Children are natural philosophers. They ask “why” until the sky blushes. What if clouds were marshmallow pillows? What if shadows danced at midnight? These whimsical questions are seeds – they sprout into innovation. Creativity thrives on the fertile soil of curiosity.
Remember climbing trees? Each branch was a ladder to the stars. Children leap, scrape their knees, and ascend. Risk isn’t a threat; it’s a ticket to the cosmic carnival. And when they fall, they learn resilience – the art of dusting off and trying again. Creativity blooms in scraped knees and bruised egos.
Not In Your Dreams
That reminds me of Kahlil Gibran’s poem On Children in college:
You may give them your love but not your thoughts,
For they have their own thoughts.
You may house their bodies but not their souls,
For their souls dwell in the house of tomorrow,
Which you cannot visit, not even in your dreams.
Let’s look at the other side of the coin which Gardner highlighted:
If, on the other hand, children are restrained from such discovering activities, pushed in only one direction, or burdened with the view that there is only one correct answer or that correct answers must be meted out only by those in authority, then the chances that they will ever cast out on their own are significantly reduced.
Here’s the twist: creativity isn’t immune to circumstance. Poverty casts shadows, restricting the playground. Some children inherit cardboard boxes; others, ivory towers.

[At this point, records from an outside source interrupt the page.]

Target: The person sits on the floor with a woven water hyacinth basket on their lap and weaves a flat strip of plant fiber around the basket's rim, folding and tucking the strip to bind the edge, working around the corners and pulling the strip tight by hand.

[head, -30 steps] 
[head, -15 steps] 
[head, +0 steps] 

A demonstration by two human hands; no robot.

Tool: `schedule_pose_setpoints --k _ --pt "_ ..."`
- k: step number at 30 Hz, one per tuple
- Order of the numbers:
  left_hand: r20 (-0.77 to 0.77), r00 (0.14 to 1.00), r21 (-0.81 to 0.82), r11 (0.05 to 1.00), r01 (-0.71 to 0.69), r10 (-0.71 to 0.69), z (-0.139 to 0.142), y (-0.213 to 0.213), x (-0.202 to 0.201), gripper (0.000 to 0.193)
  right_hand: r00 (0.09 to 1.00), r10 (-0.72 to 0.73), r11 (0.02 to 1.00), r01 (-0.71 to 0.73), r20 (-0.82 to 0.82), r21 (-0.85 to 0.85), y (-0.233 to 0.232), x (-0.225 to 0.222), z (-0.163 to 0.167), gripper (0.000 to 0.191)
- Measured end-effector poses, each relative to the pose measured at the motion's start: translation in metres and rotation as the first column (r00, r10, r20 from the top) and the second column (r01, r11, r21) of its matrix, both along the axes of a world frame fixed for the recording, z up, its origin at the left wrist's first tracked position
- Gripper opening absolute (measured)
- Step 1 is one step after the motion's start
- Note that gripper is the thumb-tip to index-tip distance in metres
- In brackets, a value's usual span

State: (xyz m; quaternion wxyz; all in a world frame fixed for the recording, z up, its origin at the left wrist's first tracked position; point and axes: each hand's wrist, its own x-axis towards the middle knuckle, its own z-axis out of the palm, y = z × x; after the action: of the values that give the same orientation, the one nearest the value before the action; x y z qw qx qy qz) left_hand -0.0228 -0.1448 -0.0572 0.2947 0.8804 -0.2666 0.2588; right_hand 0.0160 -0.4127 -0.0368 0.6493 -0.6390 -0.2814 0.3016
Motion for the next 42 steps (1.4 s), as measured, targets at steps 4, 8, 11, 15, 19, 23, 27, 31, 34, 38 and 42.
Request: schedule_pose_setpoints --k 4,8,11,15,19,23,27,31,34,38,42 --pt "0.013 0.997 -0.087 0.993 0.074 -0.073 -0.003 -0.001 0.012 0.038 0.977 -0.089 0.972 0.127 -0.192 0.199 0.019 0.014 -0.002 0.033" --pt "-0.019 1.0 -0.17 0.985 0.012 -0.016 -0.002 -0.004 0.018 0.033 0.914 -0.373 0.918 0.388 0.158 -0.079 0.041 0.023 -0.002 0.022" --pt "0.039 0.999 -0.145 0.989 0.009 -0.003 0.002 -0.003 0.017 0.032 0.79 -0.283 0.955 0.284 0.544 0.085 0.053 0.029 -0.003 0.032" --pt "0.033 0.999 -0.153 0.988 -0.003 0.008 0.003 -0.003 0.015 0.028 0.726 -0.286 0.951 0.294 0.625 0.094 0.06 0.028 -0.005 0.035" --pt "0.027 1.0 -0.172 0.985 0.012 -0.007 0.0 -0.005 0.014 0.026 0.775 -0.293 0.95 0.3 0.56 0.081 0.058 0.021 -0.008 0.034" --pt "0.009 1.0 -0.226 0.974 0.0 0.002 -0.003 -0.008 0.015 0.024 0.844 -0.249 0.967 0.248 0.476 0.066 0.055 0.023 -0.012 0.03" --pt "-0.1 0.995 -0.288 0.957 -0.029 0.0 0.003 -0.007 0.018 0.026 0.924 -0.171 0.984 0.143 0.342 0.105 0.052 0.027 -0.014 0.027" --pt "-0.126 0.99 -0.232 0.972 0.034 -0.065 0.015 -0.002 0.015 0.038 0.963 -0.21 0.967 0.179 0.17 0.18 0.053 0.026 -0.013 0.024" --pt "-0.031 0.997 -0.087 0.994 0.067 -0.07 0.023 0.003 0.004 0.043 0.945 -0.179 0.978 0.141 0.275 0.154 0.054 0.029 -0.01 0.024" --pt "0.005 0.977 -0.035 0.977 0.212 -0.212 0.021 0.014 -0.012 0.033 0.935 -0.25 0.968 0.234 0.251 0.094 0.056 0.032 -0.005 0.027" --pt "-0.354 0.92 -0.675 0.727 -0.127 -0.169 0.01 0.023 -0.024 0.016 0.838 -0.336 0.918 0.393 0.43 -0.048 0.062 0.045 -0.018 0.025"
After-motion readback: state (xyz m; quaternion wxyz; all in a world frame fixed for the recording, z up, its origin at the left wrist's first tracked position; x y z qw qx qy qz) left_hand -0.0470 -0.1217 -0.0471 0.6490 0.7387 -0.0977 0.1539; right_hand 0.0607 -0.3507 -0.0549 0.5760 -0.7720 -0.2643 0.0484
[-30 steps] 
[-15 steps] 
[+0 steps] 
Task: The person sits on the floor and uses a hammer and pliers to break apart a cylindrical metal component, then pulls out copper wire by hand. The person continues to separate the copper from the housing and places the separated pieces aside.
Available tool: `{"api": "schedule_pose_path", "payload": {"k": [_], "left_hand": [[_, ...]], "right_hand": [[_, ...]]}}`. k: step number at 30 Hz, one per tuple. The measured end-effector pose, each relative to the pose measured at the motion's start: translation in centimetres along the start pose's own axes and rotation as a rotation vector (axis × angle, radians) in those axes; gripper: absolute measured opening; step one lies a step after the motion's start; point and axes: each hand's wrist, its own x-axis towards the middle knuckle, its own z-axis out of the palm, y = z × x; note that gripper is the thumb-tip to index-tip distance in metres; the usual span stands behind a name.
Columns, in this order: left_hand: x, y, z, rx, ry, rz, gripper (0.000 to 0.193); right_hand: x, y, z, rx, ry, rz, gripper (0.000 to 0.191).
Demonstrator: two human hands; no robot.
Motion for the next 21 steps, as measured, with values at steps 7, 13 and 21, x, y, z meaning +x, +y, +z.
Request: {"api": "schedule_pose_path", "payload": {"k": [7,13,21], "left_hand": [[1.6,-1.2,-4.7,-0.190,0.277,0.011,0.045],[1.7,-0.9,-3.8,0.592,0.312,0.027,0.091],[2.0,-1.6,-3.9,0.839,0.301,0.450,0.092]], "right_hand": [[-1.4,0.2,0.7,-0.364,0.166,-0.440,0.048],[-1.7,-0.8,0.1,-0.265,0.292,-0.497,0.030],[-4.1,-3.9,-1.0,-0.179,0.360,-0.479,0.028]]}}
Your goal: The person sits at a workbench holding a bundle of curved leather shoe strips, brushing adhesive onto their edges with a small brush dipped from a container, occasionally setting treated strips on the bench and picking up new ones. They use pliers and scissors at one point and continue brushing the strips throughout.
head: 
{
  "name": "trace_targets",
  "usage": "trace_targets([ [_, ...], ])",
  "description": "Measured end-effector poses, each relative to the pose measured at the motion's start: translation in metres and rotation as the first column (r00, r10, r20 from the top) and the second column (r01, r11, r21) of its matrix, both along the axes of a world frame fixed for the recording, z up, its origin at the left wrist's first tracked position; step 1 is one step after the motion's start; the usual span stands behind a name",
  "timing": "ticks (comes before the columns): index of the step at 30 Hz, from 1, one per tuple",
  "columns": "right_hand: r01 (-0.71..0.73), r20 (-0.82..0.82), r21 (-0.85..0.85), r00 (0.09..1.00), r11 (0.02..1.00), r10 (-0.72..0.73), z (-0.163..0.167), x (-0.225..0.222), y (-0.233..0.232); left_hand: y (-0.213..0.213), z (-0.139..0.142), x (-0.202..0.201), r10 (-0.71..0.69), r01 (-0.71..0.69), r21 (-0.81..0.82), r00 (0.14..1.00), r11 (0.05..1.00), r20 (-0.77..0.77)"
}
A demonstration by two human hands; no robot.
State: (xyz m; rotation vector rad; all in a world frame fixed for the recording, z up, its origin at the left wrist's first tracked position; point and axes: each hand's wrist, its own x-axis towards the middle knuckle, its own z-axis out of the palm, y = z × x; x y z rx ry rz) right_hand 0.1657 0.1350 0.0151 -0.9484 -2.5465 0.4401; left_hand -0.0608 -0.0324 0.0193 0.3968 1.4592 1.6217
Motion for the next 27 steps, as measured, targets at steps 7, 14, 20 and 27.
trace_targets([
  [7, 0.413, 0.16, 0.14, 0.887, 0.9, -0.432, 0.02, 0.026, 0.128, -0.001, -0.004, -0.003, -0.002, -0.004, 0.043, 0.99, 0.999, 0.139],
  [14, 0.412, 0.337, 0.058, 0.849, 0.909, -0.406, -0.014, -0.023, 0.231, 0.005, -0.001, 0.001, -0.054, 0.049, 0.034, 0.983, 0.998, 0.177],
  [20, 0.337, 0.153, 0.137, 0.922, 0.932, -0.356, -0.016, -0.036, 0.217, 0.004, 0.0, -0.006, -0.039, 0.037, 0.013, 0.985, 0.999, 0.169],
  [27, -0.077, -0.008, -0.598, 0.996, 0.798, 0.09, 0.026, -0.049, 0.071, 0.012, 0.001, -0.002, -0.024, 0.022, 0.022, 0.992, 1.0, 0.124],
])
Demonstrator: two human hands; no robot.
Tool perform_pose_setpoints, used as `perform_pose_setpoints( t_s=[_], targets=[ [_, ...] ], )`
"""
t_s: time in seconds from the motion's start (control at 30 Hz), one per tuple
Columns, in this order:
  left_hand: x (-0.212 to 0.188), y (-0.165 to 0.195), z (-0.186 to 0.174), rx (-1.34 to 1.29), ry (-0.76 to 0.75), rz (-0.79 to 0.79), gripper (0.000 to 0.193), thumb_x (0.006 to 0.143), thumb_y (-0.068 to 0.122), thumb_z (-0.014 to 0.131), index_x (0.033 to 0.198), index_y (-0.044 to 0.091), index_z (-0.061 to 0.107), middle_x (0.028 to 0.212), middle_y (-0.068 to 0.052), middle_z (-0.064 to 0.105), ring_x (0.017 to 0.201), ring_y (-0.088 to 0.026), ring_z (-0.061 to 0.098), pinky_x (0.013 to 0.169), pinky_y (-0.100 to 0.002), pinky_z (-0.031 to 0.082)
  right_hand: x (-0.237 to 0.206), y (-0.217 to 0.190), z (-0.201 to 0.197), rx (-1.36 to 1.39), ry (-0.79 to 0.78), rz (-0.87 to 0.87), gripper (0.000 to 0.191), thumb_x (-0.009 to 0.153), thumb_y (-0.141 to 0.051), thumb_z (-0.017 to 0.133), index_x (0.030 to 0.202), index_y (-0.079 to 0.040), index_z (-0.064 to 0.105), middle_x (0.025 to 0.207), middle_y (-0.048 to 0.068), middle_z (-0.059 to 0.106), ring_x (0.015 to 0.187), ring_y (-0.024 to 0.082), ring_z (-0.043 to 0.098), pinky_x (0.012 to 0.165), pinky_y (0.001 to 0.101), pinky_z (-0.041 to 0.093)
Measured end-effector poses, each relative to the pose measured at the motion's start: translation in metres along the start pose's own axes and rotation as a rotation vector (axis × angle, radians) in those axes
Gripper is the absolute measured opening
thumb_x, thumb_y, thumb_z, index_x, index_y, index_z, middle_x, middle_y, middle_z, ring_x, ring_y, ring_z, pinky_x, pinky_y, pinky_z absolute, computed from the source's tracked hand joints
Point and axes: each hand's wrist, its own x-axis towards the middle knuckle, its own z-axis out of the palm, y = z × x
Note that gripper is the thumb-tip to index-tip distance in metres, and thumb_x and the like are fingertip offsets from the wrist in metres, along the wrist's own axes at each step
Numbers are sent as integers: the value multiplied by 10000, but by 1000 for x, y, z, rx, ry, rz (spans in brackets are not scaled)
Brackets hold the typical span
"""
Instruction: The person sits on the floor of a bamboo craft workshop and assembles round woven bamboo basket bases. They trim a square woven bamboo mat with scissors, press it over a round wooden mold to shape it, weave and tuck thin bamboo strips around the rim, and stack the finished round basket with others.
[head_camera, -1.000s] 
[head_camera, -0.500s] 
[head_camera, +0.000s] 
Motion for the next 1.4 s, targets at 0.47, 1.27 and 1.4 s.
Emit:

The capital of creativity isn’t evenly distributed.
Our local playground depicts this grim reality. In early life, Filipino children are restrained from such discovering activities because a total of 12.4% of Filipino children have been living in extreme poverty, according to the latest policy research working paper released by the United Nations International Children’s Emergency Fund (UNICEF) and the World Bank.
The figure is equivalent to around 5.14 million children who live in extreme poverty in 2022 – defined as living on less than $2.15 (about P126) a day. Thus, amid such a destitute life, they are restrained from, if not deprived of, discovering activities. No wonder, the Philippines fell to the bottom in creative thinking scores, second to the lowest, next to Albania.
Let’s snatch a glimpse at the bowels of the grim situation through the personal lens of Nina Archie, whose story, edited for brevity, we took from a “UNICEF for every child” publication.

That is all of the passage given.